▸ **Problem to solve**: From the data below, return the exact lines starting at the line containing "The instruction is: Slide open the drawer" and ending at the line containing "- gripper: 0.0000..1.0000", both included, and nothing else.

Dataset entries
• • • • • • •

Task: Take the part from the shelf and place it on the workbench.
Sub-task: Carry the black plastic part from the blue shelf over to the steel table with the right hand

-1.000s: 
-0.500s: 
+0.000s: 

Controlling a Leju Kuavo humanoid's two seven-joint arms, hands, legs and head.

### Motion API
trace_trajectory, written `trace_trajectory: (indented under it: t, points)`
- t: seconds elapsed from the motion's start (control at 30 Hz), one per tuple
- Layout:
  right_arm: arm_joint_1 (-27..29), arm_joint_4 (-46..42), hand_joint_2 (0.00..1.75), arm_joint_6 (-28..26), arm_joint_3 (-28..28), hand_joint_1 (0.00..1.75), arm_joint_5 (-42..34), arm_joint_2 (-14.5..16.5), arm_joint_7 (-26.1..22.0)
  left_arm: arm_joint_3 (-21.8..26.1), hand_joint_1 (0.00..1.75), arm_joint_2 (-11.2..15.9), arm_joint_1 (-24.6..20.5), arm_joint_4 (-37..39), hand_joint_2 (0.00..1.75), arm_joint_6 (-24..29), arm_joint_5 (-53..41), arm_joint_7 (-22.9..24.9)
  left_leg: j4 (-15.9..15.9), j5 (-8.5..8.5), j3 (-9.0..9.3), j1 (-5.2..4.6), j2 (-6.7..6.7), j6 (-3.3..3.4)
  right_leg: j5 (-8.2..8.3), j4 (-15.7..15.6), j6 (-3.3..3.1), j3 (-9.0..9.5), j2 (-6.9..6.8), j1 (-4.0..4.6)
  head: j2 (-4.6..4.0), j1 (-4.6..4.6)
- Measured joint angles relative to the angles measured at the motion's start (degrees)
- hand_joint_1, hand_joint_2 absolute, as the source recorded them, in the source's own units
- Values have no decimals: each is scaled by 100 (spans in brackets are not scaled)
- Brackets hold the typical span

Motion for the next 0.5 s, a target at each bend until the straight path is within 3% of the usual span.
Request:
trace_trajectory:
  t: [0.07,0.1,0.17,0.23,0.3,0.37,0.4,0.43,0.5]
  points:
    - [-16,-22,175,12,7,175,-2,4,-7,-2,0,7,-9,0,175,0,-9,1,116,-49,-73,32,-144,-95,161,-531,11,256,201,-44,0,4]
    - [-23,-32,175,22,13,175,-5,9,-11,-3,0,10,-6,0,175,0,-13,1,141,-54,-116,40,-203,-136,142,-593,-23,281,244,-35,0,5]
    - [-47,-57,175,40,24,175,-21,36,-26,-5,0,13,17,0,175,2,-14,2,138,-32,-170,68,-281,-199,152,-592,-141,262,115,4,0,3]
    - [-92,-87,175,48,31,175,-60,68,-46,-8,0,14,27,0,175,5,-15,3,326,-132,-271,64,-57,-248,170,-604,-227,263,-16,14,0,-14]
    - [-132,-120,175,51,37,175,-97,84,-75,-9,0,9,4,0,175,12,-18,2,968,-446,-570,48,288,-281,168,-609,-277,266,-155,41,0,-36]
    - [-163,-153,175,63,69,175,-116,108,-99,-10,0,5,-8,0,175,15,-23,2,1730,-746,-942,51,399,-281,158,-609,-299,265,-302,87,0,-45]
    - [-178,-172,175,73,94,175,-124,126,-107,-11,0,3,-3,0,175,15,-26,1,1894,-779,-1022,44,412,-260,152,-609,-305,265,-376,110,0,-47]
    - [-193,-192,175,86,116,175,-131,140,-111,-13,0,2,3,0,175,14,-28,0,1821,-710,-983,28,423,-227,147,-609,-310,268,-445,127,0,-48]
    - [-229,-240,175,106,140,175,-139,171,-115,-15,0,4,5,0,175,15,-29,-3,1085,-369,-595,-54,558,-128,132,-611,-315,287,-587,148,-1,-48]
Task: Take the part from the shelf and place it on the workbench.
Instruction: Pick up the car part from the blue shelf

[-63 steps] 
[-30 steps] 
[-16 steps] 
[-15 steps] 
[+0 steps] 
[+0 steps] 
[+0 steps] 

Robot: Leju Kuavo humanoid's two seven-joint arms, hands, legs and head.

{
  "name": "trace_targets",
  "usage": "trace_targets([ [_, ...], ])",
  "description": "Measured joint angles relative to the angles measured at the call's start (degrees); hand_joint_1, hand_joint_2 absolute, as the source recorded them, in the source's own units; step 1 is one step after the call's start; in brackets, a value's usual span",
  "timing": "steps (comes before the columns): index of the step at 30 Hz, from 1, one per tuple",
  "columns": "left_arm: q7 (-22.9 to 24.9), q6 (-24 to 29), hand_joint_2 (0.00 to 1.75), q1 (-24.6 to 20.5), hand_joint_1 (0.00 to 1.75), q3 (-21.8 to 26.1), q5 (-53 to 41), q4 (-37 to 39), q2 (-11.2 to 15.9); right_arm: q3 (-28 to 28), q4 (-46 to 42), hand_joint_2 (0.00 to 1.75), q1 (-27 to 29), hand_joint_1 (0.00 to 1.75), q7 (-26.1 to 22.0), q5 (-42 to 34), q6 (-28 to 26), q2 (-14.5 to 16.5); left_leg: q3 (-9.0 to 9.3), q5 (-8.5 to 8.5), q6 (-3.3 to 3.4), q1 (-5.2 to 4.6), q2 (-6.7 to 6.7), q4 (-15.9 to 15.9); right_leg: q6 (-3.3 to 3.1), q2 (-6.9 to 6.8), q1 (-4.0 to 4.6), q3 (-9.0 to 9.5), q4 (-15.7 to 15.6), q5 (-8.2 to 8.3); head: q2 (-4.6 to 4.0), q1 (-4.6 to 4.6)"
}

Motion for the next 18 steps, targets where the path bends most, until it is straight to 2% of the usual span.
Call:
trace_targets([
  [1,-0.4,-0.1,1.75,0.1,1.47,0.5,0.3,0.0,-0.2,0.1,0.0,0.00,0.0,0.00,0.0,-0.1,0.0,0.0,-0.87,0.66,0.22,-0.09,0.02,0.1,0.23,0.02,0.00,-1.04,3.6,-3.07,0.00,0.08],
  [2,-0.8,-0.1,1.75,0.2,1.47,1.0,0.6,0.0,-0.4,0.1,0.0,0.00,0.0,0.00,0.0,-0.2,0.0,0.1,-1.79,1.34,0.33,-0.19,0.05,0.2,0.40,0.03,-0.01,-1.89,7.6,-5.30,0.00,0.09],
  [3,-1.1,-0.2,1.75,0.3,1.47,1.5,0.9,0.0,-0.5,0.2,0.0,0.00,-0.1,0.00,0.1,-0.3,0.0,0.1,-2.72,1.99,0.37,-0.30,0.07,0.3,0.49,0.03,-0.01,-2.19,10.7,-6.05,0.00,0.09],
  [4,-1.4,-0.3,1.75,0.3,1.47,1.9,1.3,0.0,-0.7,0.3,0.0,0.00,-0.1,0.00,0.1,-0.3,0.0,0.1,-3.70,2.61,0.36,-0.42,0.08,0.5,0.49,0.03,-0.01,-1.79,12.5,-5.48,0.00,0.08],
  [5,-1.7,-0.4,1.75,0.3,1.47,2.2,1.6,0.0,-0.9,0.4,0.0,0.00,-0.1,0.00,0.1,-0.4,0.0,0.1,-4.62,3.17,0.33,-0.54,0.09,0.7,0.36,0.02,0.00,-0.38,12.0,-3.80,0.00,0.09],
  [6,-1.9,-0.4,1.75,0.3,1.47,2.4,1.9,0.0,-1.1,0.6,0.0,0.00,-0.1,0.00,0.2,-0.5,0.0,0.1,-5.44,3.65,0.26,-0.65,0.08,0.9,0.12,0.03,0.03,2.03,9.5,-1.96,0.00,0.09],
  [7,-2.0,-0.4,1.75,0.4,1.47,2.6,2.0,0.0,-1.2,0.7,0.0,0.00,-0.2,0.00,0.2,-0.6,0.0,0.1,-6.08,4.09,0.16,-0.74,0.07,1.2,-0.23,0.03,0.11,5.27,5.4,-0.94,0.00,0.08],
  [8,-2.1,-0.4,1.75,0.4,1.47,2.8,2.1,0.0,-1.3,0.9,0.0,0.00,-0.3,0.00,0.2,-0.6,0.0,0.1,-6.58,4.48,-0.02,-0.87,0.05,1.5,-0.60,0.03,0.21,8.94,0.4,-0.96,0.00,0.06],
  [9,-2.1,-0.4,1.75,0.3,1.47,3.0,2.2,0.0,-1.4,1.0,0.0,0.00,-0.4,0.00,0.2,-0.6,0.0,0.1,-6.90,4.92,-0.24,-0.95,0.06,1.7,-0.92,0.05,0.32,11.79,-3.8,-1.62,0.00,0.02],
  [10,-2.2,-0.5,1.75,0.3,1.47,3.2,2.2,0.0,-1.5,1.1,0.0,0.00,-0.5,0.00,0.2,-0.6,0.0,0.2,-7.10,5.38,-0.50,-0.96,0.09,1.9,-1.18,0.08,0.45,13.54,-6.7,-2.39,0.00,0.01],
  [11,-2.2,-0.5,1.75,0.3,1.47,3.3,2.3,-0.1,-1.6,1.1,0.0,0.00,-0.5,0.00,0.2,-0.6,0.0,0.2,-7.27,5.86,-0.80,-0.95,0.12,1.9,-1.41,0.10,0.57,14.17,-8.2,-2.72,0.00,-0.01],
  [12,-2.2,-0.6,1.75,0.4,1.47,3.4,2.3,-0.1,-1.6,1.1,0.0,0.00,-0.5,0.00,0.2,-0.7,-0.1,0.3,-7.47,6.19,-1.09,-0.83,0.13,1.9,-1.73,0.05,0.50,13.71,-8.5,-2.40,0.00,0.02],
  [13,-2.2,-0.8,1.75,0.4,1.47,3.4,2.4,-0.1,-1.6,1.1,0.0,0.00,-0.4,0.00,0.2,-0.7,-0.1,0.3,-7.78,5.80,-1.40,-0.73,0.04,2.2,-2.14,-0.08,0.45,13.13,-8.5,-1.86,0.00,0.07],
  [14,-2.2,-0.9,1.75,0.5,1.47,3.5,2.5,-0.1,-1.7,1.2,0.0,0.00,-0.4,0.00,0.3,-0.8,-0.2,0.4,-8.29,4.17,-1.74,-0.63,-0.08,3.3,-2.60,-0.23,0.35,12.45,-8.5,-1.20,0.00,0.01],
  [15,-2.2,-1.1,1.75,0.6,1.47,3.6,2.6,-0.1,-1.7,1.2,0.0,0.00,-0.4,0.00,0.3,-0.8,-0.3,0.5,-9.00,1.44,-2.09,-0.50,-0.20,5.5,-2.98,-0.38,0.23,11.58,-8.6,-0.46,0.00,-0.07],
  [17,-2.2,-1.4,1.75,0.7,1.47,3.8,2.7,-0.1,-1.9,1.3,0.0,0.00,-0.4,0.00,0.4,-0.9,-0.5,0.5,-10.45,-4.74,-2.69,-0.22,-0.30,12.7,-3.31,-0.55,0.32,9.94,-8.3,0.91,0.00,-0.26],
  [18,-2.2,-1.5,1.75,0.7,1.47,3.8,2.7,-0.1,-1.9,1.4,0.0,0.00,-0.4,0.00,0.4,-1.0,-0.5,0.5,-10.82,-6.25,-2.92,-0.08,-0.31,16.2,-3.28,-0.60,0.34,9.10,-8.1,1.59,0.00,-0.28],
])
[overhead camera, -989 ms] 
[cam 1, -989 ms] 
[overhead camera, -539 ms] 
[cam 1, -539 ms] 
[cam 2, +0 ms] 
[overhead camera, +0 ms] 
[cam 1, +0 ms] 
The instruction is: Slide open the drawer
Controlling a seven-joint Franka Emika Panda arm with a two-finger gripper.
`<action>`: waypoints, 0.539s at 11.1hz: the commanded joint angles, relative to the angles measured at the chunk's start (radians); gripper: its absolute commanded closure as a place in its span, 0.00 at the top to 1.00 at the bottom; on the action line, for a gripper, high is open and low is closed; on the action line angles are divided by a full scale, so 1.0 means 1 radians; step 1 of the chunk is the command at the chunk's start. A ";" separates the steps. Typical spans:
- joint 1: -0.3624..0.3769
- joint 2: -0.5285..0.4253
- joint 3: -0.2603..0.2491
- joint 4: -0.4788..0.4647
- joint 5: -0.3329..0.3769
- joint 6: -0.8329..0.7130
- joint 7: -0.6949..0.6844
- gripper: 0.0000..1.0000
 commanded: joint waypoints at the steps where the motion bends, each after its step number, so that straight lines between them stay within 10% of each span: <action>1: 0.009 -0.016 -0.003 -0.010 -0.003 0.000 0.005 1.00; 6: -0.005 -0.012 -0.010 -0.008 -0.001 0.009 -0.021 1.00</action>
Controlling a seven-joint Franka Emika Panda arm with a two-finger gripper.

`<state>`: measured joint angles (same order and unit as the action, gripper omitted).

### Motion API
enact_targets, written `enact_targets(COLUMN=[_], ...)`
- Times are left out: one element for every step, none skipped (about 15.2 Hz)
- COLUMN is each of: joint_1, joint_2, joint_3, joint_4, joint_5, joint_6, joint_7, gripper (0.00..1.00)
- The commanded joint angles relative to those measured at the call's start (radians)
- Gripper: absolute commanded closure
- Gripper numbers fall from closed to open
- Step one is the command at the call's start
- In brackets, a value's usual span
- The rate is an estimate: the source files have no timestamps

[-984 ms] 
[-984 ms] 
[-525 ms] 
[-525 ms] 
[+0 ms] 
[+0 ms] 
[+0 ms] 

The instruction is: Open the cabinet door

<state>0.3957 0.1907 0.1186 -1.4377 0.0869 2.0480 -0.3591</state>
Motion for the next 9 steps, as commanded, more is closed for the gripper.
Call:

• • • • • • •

▸ **Result**:
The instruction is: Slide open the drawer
Controlling a seven-joint Franka Emika Panda arm with a two-finger gripper.
`<action>`: waypoints, 0.539s at 11.1hz: the commanded joint angles, relative to the angles measured at the chunk's start (radians); gripper: its absolute commanded closure as a place in its span, 0.00 at the top to 1.00 at the bottom; on the action line, for a gripper, high is open and low is closed; on the action line angles are divided by a full scale, so 1.0 means 1 radians; step 1 of the chunk is the command at the chunk's start. A ";" separates the steps. Typical spans:
- joint 1: -0.3624..0.3769
- joint 2: -0.5285..0.4253
- joint 3: -0.2603..0.2491
- joint 4: -0.4788..0.4647
- joint 5: -0.3329..0.3769
- joint 6: -0.8329..0.7130
- joint 7: -0.6949..0.6844
- gripper: 0.0000..1.0000

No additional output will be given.